• **Work item**
Send back the listing, word for word.

• **Given material**
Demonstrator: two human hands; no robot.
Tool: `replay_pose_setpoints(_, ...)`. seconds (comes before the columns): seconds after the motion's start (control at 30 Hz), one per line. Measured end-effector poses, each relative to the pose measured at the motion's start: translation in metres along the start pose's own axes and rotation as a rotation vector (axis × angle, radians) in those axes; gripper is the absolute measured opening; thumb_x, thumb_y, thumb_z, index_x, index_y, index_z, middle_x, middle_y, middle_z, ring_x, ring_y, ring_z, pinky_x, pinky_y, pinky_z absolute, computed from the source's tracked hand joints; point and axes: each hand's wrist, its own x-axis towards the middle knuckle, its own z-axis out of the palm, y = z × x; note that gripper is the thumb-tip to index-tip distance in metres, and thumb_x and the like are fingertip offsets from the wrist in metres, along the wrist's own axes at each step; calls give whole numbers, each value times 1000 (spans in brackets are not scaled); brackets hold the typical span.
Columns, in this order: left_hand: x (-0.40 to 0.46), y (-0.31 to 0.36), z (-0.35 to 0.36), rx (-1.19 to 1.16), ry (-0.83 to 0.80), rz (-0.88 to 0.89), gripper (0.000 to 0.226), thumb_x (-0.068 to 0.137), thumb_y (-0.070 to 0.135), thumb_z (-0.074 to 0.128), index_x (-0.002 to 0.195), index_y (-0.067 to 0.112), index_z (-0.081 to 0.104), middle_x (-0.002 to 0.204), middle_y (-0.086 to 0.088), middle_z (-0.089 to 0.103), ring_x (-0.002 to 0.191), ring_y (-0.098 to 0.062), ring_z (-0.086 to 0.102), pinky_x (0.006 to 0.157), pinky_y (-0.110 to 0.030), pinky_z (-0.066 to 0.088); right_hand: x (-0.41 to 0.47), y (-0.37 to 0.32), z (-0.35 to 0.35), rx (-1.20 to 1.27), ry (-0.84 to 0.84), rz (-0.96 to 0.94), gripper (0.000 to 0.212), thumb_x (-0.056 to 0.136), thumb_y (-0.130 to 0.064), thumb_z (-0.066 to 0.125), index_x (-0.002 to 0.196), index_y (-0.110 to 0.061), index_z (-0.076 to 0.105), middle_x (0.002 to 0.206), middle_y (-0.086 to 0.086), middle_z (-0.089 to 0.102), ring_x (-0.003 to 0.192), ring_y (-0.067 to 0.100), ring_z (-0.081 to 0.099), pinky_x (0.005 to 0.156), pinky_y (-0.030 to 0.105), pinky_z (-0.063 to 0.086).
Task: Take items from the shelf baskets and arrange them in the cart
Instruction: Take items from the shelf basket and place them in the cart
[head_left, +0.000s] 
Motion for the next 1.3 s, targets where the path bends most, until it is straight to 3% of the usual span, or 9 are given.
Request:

• **The completed task**
Demonstrator: two human hands; no robot.
Tool: `replay_pose_setpoints(_, ...)`. seconds (comes before the columns): seconds after the motion's start (control at 30 Hz), one per line. Measured end-effector poses, each relative to the pose measured at the motion's start: translation in metres along the start pose's own axes and rotation as a rotation vector (axis × angle, radians) in those axes; gripper is the absolute measured opening; thumb_x, thumb_y, thumb_z, index_x, index_y, index_z, middle_x, middle_y, middle_z, ring_x, ring_y, ring_z, pinky_x, pinky_y, pinky_z absolute, computed from the source's tracked hand joints; point and axes: each hand's wrist, its own x-axis towards the middle knuckle, its own z-axis out of the palm, y = z × x; note that gripper is the thumb-tip to index-tip distance in metres, and thumb_x and the like are fingertip offsets from the wrist in metres, along the wrist's own axes at each step; calls give whole numbers, each value times 1000 (spans in brackets are not scaled); brackets hold the typical span.
Columns, in this order: left_hand: x (-0.40 to 0.46), y (-0.31 to 0.36), z (-0.35 to 0.36), rx (-1.19 to 1.16), ry (-0.83 to 0.80), rz (-0.88 to 0.89), gripper (0.000 to 0.226), thumb_x (-0.068 to 0.137), thumb_y (-0.070 to 0.135), thumb_z (-0.074 to 0.128), index_x (-0.002 to 0.195), index_y (-0.067 to 0.112), index_z (-0.081 to 0.104), middle_x (-0.002 to 0.204), middle_y (-0.086 to 0.088), middle_z (-0.089 to 0.103), ring_x (-0.002 to 0.191), ring_y (-0.098 to 0.062), ring_z (-0.086 to 0.102), pinky_x (0.006 to 0.157), pinky_y (-0.110 to 0.030), pinky_z (-0.066 to 0.088); right_hand: x (-0.41 to 0.47), y (-0.37 to 0.32), z (-0.35 to 0.35), rx (-1.20 to 1.27), ry (-0.84 to 0.84), rz (-0.96 to 0.94), gripper (0.000 to 0.212), thumb_x (-0.056 to 0.136), thumb_y (-0.130 to 0.064), thumb_z (-0.066 to 0.125), index_x (-0.002 to 0.196), index_y (-0.110 to 0.061), index_z (-0.076 to 0.105), middle_x (0.002 to 0.206), middle_y (-0.086 to 0.086), middle_z (-0.089 to 0.102), ring_x (-0.003 to 0.192), ring_y (-0.067 to 0.100), ring_z (-0.081 to 0.099), pinky_x (0.005 to 0.156), pinky_y (-0.030 to 0.105), pinky_z (-0.063 to 0.086).
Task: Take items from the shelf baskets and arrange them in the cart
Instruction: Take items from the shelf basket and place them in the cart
[head_left, +0.000s] 
Motion for the next 1.3 s, targets where the path bends most, until it is straight to 3% of the usual span, or 9 are given.
Request:

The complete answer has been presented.